In this view of modern society, it seems that the focus—aside from the objective defined in the probable or desired prediction that in its most complete form takes on the configuration of a plan—shifts for the most part to the process from which the prediction (and the predicted plan) emerges and thus to how this process is rationally manifested, how it may be scientifically explained, and what may be done to bend it to the achievement of the prediction.

All this comes about in modern society because change is conceived as normal, a factor built into the trajectory toward the future, tendentially and plausibly different from the present and above all from the past. All that remains of the past is the genetic origin of the present and a certain limited influence on it. If we have thus conceptually severed the deterministic link (at least in ideological terms) between past and future, modern society clearly has to focus very sharply on the processes and interdependent relations of the present in order to predict and dominate the future.

Determinism and Creativity in Prediction. To understand how prediction is to be orientated and manifested, rationality and the scientific method are essential because rationality and the scientific method provide the most effective and efficient ways of bringing about the realization of what we want to happen or what "must" happen. Hence the importance of method in obtaining a prediction and controlling it.

Methods have both deterministic components and creative components that are selected and embedded into techniques proper; these will be considered below. For the time being, it is sufficient simply to mention some features of these components. Deterministic components ground the formation of the end-point (prediction) in relations among the social, economic, environmental, and value structures defined in a model. Creative components include those that highlight the identification and pursuit of new and "invented" ways of controlling or accelerating the achievement of a prediction.
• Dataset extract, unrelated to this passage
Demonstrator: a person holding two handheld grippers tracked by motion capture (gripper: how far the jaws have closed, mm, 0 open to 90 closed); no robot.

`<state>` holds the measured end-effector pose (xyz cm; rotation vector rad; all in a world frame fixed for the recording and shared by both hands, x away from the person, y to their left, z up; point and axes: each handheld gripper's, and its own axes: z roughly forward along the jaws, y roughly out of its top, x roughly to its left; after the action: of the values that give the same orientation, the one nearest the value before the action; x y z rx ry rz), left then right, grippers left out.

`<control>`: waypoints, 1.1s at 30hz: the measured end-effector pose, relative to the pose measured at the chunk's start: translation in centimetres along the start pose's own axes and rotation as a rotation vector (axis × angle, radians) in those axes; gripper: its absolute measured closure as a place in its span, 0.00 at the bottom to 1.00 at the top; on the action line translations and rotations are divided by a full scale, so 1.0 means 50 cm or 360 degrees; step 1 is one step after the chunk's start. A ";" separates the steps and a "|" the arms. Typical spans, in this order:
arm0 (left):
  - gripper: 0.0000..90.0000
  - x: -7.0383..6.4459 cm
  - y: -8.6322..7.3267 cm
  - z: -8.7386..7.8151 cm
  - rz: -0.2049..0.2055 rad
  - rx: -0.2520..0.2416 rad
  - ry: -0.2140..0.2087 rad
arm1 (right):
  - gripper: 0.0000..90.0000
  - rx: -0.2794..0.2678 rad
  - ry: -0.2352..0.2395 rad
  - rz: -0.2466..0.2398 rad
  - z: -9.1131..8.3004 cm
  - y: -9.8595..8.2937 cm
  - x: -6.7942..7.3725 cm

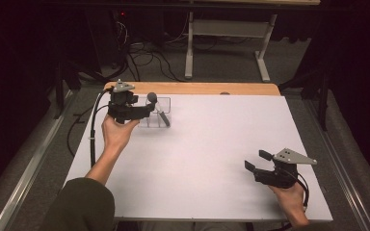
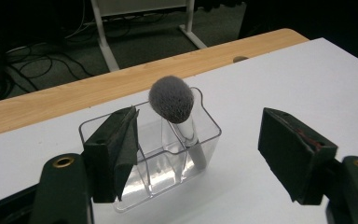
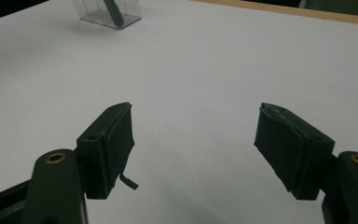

Around such components, objective or subjective methodological techniques are developed that highlight the workings of a model and its simulation or formation of decisions.


METHODS OF PREDICTION

The Scientific Problem of Prediction. Not only is the scientific nature of social sciences considered suspect by people outside the social sciences, but certain social scientists themselves consider the social disciplines nonscientific because the most they can do is provide a way of "reading" a social reality composed of individuals, groups, mutual relations, and formal organizations. For such people, the social sciences are not sciences but opinions. The reason is that—apart from some concepts providing interpretative keys for human, social and organizational action, mutual relations, and the products of those relations—interpretative theories stand the test of falsifiability only for a short time, often only until an event outside the phenomenon under investigation undermines the equilibrium and internal stability achieved by the phenomenon and explained by the theory. In the short term, the interpretative weakness of the theory even throws doubt on the ability of social science to explain the phenomenon. And this weakness of explanation obviously affects the strength of the prediction and consequently what has to be done to change it, that is, what is to be done to carry the present into the future.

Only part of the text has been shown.